Rukia mundur selangkah sambil mengembuskan napasnya berat. Ia menatap buku itu jengkel. Posisi buku bersampul cokelat itu sekarang, miring dengan sisi bawah menjauhi diri wanita yang menginginkannya. Alih-alih menjadi mudah, pekerjaan mengeluarkan buku dari rak itu sekarang jadi dua kali lebih susah. Rukia mencoba menyentuh buku itu, namun pekerjaannya nihil. Jari-jarinya yang kurus bahkan tak bisa merasakan kalau buku itu ada.

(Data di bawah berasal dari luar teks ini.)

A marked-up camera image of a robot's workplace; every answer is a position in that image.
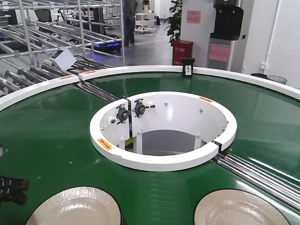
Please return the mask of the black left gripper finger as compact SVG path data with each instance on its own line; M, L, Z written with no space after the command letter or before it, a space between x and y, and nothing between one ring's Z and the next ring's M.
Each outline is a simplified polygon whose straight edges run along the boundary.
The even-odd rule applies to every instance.
M3 190L10 188L13 190L27 191L29 188L29 181L27 179L17 179L1 176L0 188Z
M25 205L27 202L27 195L22 191L17 191L12 194L0 194L0 203L2 202L14 202L18 205Z

Akhirnya ia mencoba memanjat rak itu—dengan susah payah. "A…yo…lah…" geramnya dengan gigi bergemeletuk. Tapi menjangkau buku di tempat yang tinggi dengan tubuh seperti Rukia benar-benar tidak mudah…
"Sebaiknya kau berhati-hati, Nona."
Rukia hanya bisa memekik pelan, tidak menyangka sebentuk tangan besar sudah menjejakkan kakinya kembali ke tanah. Ia berniat melihat siapa si pemilik suara yang sudah berbaik hati menolongnya, tapi ia tak bisa berputar karena tubuh si pria berada tepat di belakangnya. Tangan besar itu kini telah menjangkau sang buku dengan sangat mudah, kemudian mundur dua langkah agar Rukia bisa berputar sampai akhirnya si pemuda menyerahkan buku itu kepada Rukia, yang kini cuma bisa melongo.

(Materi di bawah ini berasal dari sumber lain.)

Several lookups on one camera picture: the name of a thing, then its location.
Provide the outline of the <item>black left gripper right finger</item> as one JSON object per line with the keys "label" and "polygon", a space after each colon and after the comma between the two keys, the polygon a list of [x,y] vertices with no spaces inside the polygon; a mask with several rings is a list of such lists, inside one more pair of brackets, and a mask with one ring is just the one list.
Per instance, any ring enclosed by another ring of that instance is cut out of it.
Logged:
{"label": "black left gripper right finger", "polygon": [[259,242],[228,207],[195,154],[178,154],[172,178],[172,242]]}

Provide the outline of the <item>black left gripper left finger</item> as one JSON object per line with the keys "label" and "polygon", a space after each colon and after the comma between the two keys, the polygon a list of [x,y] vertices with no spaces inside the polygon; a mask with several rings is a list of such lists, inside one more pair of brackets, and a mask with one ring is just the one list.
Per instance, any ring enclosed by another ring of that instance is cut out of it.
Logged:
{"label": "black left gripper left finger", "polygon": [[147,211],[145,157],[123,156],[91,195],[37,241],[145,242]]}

Di hadapannya menjulang sesosok pemuda berkacamata dengan mata cokelat madu yang baru sekali ini dilihat Rukia. Ia mengenakan kaus berlengan panjang dan celana jins, tapi Rukia dapat menduga pria ini cukup atletis. Satu-satunya hal yang berbeda dengan pria kebanyakan yang dikenal Rukia hanyalah warna rambutnya yang sewarna dengan mentari sore. Jingga.
Pria itu mengangsurkan buku yang dicari Rukia tanpa berkata apapun. Meskipun demikian, pria itu tetap menatap mata Rukia lekat-lekat. Sepertinya pria itu mencari sesuatu di dalam mata Rukia… dan membuat Rukia merasa terpaku. Lama ia menatap manik amber di depannya itu, bertanya-tanya mengapa pria itu menatapnya… begitu hangat.

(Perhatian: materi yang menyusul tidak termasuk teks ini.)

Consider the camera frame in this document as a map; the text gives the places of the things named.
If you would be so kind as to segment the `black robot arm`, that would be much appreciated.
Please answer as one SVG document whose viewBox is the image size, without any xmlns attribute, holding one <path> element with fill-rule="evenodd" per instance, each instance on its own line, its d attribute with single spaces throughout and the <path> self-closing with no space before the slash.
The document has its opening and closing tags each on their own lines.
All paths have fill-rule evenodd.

Terdorong rasa penasaran yang ada dalam dirinya, Rukia tak bisa menahan diri untuk tidak bertanya. "Maaf," ucapnya memecah kebuntuan, "apa kita… pernah bertemu sebelum ini?" Matanya menatap pria di depannya heran. Keningnya mengernyit sedikit. Ia belum pernah ditatap seperti ini oleh pria yang belum dikenalnya.
Seulas senyum terkembang di wajah tampan si pria. "Mungkin, di kehidupan yang lalu…"
Setelah mengucapkan itu, si pria berbalik dan melangkah meninggalkan Rukia, yang kini melongo menatap punggung yang bergerak menjauh itu. Beberapa detik setelahnya berlalu dalam keheningan sampai ia menepuk keningnya sendiri. Ia belum berterima kasih dan malah terpukau dengan seseorang yang bahkan baru ditemuinya! "Hei," seru wanita itu, "aku belum mengatakan terima kasih!" serunya sambil berlari ke ujung rak.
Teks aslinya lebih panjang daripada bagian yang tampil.